Still, while the defense wasn’t there this year, LeBron has to pick his battles on that end of the court as he ages. And given that he probably saw how bad this team was as clearly as we did... he saved those battles for a later date.
But with that and the harsh reality of his declining health in recent years put to the side, this individual season for LeBron was a rousing success given the fact that he showed he can still contribute to a team with the best-of-the-best in the NBA. He just needs more help from his teammates for it to matter.
What is his contract situation moving forward?
LeBron has one season left on the two-year, $85 million extension he signed in December 2020. That means he could leave Hollywood in 2023, however, a two-year extension will be available to be signed between the Lakers and LeBron on Aug. 4.
Should he be back?
According to a certain guy that gets paid to scream on ESPN at the crack of dawn, the Lakers should trade him this summer. But while Jeanie Buss and the Lakers could do that if he doesn’t want to sign that extension — as a trade could allow them to collect some assets for his services instead of letting him walk for nothing — I’m not sure if the Lakers want to be the first franchise to ever trade LeBron James, given what type of message that’d send to future stars they’d want to attract.
Either way, it doesn’t seem like this idea is even being slightly entertained by the team, as The Athletic’s Sam Amick recently reported that even a “no” from LeBron on the extension wouldn’t cause Buss to consider trading him.
So, will LeBron be back next season? I’d say it’s a 99%, maybe a 95% certainty. But that percentage drops way, way lower for the 2023-24 campaign. It’s also been reported by Amick since the season ended that “it’s clear James is considering playing out this contract rather than signing a two-year extension,” even if others have made it clear he’s not truly considering leaving soon.
Brian Windhorst:— Legion Hoops (@LegionHoops) May 7, 2022
"LeBron wants to be a Laker. He wants to live in Los Angeles. He loves living in Los Angeles. ... He still believes he can take the Lakers to heights. He wants to be a Laker."
(via @LakersDailyCom) pic.twitter.com/ZT07IvqQdX
But earlier, I mentioned LeBron still being close to the peak of his powers on the court. And Amick’s report is the latest indication that James’ sword is still just as sharp away from the hardwood, too, something he put on full display during the 2022 NBA All-Star Weekend, where LeBron conducted interviews that included comments such as...
- “The door’s not closed on that” in regards to possibly playing for the Cavs a third time.
- It’s not a question of “if,” but “when” he will play with his son Bronny James in the NBA (Bronny is draft-eligible in 2024).
- Randomly praising Thunder GM Sam Presti not too long after he was frustrated with Rob Pelinka for not using a first-round pick to improve the team at the 2022 trade deadline.

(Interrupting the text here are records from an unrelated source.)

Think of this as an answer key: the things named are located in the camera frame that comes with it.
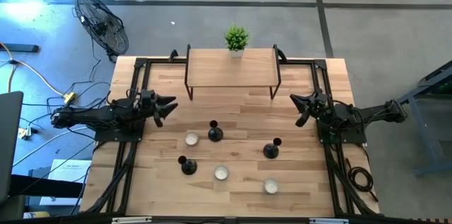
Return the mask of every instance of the small wooden platform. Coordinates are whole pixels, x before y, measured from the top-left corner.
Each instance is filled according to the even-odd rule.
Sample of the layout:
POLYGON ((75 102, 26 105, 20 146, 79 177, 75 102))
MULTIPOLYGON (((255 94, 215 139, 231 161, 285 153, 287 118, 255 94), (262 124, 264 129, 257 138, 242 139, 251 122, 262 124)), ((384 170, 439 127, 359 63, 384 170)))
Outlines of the small wooden platform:
POLYGON ((275 50, 246 48, 242 58, 227 49, 190 49, 188 87, 270 87, 278 84, 275 50))
MULTIPOLYGON (((110 100, 125 96, 135 58, 118 58, 110 100)), ((327 59, 326 63, 333 97, 353 103, 344 60, 327 59)), ((315 122, 310 119, 304 127, 296 127, 299 115, 289 98, 290 93, 312 93, 311 70, 303 65, 281 65, 281 76, 282 84, 274 100, 268 98, 267 88, 199 88, 196 98, 190 101, 184 85, 185 65, 152 65, 148 89, 177 96, 179 106, 162 128, 152 121, 146 123, 138 145, 127 215, 332 216, 325 156, 315 122), (208 124, 213 119, 225 132, 218 143, 207 137, 208 124), (197 146, 188 147, 184 142, 190 131, 200 135, 197 146), (280 154, 275 160, 268 160, 262 148, 275 137, 282 139, 280 154), (180 155, 198 162, 194 175, 182 173, 177 162, 180 155), (228 180, 214 178, 217 165, 229 168, 228 180), (277 194, 263 193, 262 182, 267 178, 279 182, 277 194)), ((117 148, 118 143, 110 142, 94 153, 82 210, 92 206, 111 180, 117 148)), ((344 153, 353 166, 369 169, 362 149, 345 145, 344 153)), ((122 184, 119 188, 117 205, 122 184)), ((338 188, 341 206, 345 208, 342 187, 338 188)), ((378 211, 368 193, 359 195, 378 211)))

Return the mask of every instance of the tea light candle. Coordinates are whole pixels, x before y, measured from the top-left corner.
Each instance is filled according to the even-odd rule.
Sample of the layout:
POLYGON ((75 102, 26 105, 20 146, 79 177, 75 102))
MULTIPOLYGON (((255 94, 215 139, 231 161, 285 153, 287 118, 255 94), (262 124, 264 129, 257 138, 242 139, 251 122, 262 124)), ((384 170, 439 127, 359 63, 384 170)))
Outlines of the tea light candle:
POLYGON ((185 143, 188 146, 194 146, 198 143, 199 141, 199 136, 198 134, 194 133, 194 132, 190 132, 185 136, 185 143))
POLYGON ((278 191, 278 183, 274 179, 266 179, 263 181, 263 188, 269 194, 274 194, 278 191))
POLYGON ((224 165, 219 165, 215 168, 214 174, 215 178, 223 181, 229 176, 229 170, 224 165))

That type of off-court, passive-aggressive politicking has become a hallmark for LeBron throughout his career, but it’s never reared its ugly head during his time with the purple-and-gold until this season.
The timing of it can’t be coincidental, either, with a two-year extension (probably) on the table and his son’s looming draft eligibility coming in two years.
So we’re going to get another year of watching LeBron James in a Lakers uniform. It will also, barring injuries, most likely feature him passing Kareem Abdul-Jabbar for the most points scored in an NBA career. However, the 2022-23 season will hopefully not solely be a year to marvel at the individual and cumulative greatness of The King.
Hopefully, the offseason — with free agency starting two days prior to when LeBron can sign that extension — proves fruitful enough for the team to realistically return to championship contention. And if it doesn’t, LeBron may decline that extension.
And if that happens... well... buckle up for a season that may be even more dramatic than this previous one.